TRAINING, NOT HYPOXIC EXPOSURE, INFLUENCES PERFORMANCE
Austin, K. G., Haymes, E., Hansen, J., & Laird, M. (2006). The effect of intermittent hypoxic exposure on hematological markers and exercise performance. Medicine and Science in Sports and Exercise, 38(5), Supplement abstract 903.
This study examined the erythropoietic response to intermittent hypoxic exposure vs. intermittent hypoxic training, and to assess the effects of each on endurance performance. Ss (N = 9) completed two experimental normobaric hypoxic trials of the two conditions and a control period of 28 days. Normobaric hypoxic trials were completed at 14.4% O2 concentration (~3000m simulation) for two hours per day and consisted of: 1) a resting passive exposure, and 2) cycling exercise at ~60-70% of heart rate reserve. Assessments of erythropoietin, free testosterone, hemoglobin, hematocrit, reticulocytes, serum iron, transferring saturation, transferrin recptor, and ferritin were taken on days 0, 1, 5, 14, 28 and one day after each trial. Evaluations of VO2max, lactate threshold, submaximal exercise capacity, and time trial were conducted before and after each trial.
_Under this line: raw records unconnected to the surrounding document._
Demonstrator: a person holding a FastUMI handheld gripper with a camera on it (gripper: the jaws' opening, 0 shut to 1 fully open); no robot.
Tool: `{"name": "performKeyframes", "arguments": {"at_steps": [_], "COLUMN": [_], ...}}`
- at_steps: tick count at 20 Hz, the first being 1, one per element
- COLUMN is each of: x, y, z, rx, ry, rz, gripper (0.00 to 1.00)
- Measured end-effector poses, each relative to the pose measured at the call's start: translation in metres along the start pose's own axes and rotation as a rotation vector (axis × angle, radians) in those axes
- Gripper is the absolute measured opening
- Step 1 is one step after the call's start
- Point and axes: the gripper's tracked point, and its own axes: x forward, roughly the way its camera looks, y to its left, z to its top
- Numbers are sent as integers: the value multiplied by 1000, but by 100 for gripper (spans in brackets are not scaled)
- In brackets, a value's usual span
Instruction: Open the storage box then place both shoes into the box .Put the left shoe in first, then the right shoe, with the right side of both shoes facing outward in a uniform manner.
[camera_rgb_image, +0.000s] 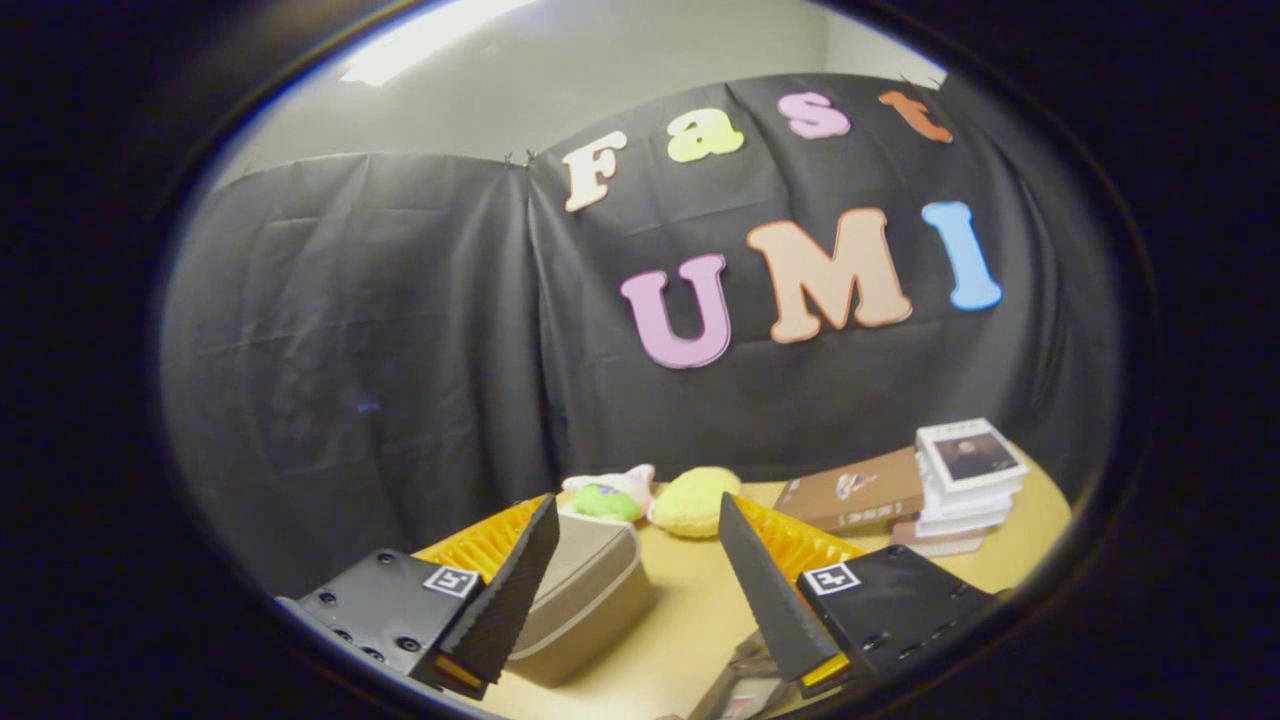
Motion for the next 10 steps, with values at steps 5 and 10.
{"name": "performKeyframes", "arguments": {"at_steps": [5, 10], "x": [18, 31], "y": [6, 18], "z": [-50, -90], "rx": [190, 414], "ry": [131, 232], "rz": [58, 123], "gripper": [99, 100]}}
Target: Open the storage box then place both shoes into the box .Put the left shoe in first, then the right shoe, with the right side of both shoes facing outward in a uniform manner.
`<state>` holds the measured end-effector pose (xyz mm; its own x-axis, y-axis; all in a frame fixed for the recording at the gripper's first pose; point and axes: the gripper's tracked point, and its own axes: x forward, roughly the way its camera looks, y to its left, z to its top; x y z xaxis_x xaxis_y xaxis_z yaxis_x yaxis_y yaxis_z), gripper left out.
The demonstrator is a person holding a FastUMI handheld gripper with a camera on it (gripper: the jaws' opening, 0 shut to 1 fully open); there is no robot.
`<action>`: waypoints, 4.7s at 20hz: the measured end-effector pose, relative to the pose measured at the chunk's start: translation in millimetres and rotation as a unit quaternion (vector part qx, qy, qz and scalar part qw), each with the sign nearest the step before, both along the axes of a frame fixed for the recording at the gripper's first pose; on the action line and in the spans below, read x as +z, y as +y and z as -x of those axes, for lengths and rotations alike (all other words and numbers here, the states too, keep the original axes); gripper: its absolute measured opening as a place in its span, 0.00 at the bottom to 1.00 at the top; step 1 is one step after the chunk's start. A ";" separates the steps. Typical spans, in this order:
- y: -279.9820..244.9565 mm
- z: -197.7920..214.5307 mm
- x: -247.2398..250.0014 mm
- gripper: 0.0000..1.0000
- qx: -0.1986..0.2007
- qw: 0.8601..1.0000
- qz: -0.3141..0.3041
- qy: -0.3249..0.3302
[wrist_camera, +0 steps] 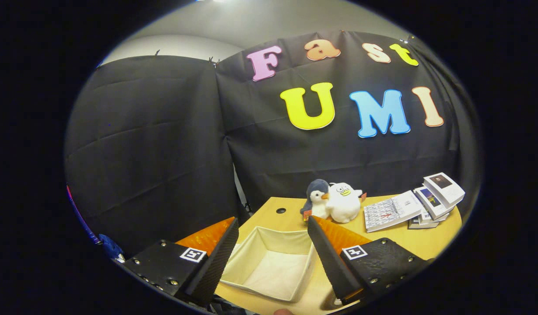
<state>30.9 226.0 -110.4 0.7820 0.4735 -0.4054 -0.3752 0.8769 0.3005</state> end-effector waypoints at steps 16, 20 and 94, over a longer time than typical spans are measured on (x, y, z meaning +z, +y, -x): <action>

Measures of erythropoietin, hemoglobin, hematocrit, reticulocytes, serum iron, transferrin recptor, and ferritin did not demonstrate any significant trial by time interactions. Using performance measures as the dependent variable, there were no differences for VO2max, lactate threshold, and submaximal exercise capacity. Time trial performance was significantly faster following intermittent hypoxic training when compared to pre-exposure times, although post-experiment time trials both conditions were not significantly different.
Implication. Intermittent hypoxic training provides greater, but not significantly different to intermittent hypoxic exposure, gains in time trial performance. Intermittent hypoxic exposure does not alter factors related to enhancement of performance.